How do we restructure Christ Church Cathedral to be a thriving presence of the Gospel and force for the common good in St. Louis for generations to come?

After naming these realities, in December, Chapter unanimously passed this resolution:

Resolved, the Chapter of Christ Church Cathedral authorizes the senior warden, treasurer and Dean to meet with Bishop Smith to explore new options regarding the structure of Christ Church Cathedral as congregation and institution to ensure its long-term sustainability and impact.

This initial conversation will happen in the next week or so. There are models out there in the wider church that can help us, and we have people throughout the region -- Episcopalian and non-Episcopalian alike -- who recognize the value and potential of Christ Church Cathedral who are able to be (and some who have already offered to be) a part of this exploration.

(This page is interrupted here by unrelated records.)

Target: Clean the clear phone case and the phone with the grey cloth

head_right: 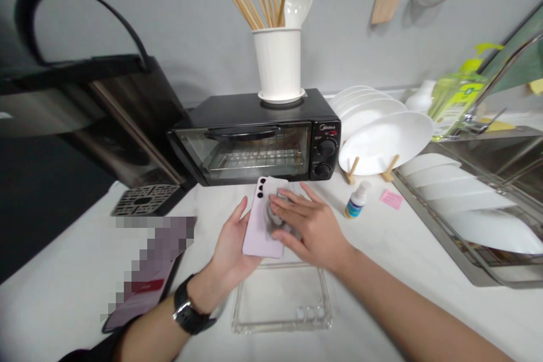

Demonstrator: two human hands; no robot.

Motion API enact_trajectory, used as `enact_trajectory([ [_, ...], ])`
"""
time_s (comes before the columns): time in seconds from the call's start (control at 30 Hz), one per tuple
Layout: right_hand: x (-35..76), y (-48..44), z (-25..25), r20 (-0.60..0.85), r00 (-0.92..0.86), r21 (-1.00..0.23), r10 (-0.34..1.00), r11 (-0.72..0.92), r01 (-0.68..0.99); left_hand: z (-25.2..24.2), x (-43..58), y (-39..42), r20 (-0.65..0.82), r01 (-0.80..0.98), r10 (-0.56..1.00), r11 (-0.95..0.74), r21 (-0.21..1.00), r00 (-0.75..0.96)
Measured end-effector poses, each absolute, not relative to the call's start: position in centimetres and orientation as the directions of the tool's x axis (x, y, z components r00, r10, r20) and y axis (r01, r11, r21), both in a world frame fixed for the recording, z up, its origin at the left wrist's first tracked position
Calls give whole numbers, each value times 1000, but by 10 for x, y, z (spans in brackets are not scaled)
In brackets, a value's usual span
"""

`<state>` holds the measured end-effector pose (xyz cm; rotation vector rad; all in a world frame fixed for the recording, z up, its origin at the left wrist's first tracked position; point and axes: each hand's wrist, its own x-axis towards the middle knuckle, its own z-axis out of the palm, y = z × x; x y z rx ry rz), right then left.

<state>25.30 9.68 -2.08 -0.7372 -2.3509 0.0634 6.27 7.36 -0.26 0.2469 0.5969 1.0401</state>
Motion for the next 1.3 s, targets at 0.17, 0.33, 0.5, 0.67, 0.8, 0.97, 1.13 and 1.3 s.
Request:
enact_trajectory([
  [0.17, 241, 88, -20, 516, -786, -199, 340, 940, 276, -1, 64, 73, -437, -763, 835, 511, 396, 333],
  [0.33, 246, 95, -17, 510, -602, -243, 614, 774, 584, -2, 68, 72, -461, -702, 826, 537, 468, 324],
  [0.5, 242, 88, -18, 530, -766, -202, 364, 931, 303, 1, 60, 76, -405, -742, 842, 519, 425, 356],
  [0.67, 243, 92, -17, 495, -672, -198, 551, 824, 530, 5, 65, 73, -428, -711, 836, 529, 464, 343],
  [0.8, 244, 90, -17, 525, -691, -183, 498, 858, 479, 6, 64, 74, -429, -712, 840, 521, 471, 332],
  [0.97, 236, 82, -15, 487, -774, -165, 404, 913, 373, 3, 60, 75, -419, -732, 844, 512, 449, 334],
  [1.13, 248, 99, -20, 528, -542, -221, 654, 721, 657, 5, 66, 71, -398, -644, 832, 553, 528, 387],
  [1.3, 244, 95, -29, 604, -498, -353, 622, 769, 533, 4, 64, 65, -289, -606, 837, 538, 586, 464],
])
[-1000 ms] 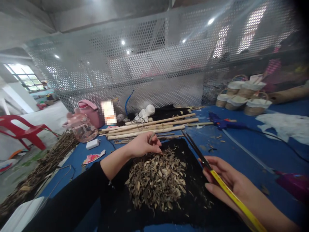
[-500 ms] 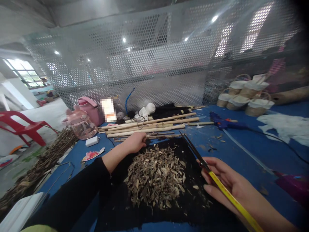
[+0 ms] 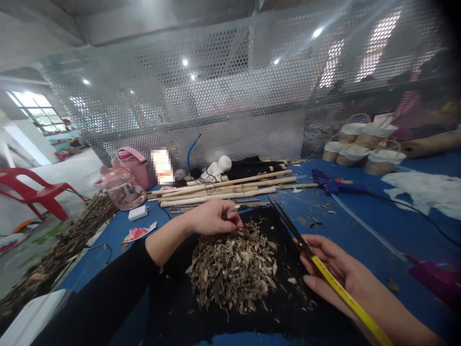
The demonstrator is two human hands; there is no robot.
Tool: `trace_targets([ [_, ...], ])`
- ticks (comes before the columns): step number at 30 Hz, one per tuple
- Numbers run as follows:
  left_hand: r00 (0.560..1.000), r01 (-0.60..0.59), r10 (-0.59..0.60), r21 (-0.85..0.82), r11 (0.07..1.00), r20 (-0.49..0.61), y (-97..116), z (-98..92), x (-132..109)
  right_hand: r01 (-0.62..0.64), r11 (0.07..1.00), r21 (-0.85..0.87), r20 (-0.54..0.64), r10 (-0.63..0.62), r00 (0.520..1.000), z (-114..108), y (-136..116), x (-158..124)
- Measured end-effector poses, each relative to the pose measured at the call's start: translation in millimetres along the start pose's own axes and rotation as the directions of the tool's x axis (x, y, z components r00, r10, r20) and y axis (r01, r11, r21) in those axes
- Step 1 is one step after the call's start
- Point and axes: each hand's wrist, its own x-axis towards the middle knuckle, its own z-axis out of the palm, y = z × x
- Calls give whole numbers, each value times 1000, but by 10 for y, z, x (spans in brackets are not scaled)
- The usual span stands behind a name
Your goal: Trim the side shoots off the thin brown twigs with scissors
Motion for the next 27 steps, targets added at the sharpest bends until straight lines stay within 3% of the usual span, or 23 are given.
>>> trace_targets([
  [2, 999, 36, -32, 84, 996, -44, -50, 11, 54, 8, 1000, 1, -19, -8, 1000, 3, 7, 0],
  [5, 986, 121, -70, 363, 924, -150, -220, 23, 172, 17, 1000, 8, -8, -17, 1000, 12, 17, -3],
  [10, 992, 96, -34, 531, 842, -125, -384, 50, 283, 21, 1000, -1, -26, -21, 999, 39, -17, -23],
  [16, 990, 100, -38, 471, 877, -139, -307, 74, 259, 6, 1000, -10, -20, -6, 1000, 39, -23, -27],
  [20, 998, 58, -50, 265, 963, -36, -212, 85, 217, 8, 1000, -10, 18, -8, 1000, 9, -19, 2],
  [23, 998, 58, -61, 80, 995, 29, -177, 77, 197, -10, 1000, 8, -16, 10, 1000, 31, -75, -9],
  [27, 998, 55, -55, 10, 998, -20, -133, 82, 162, -24, 998, 53, -112, 29, 993, 102, -182, -74],
])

Our belief is we can create a new structure for Christ Church Cathedral that will enable the congregation to continue to thrive and grow in the Cathedral home it loves ... and that will enable the wider diocese and St. Louis region to bring their broad resources to bear in creating and realizing a new vision for the Cathedral and Bishop Tuttle Memorial Building that both contributes to making our neighborhood and the region better and is financially sustainable for decades to come.

Working with Bishop Smith and others on this task will be my primary focus as Dean for 2015. The work that Chapter is wrapping up on the strategic plan for the Cathedral congregation will be essential not only for the mission growth of the congregation but in providing a framework for this exploration -- whatever new structure we create will have to support the mission of the church. We are before anything a people called to bring ourselves and the world into deeper relationship with God and each other in Jesus Christ.

There will be many opportunities to talk about this ... beginning with our annual meeting Eucharist at 10 am on Sunday, January 18. I hope you will be there.

It's important to note we have lots of company in this struggle. As society transitions from Christendom to post-Christendom (read the Bishop's convention address about this here), the grand buildings that were the hallmarks of the success of mainline Protestantism are both deteriorating and left to far fewer (and less-monied) people to maintain. We are not alone in this struggle. In fact, we can be not only a partner but a leader in helping the wider church be reborn for new generations to come.

We are in crisis at Christ Church Cathedral. But this is not bad news. In fact it is a Gospel awakening and an exciting call into the future. And we will not let it go to waste.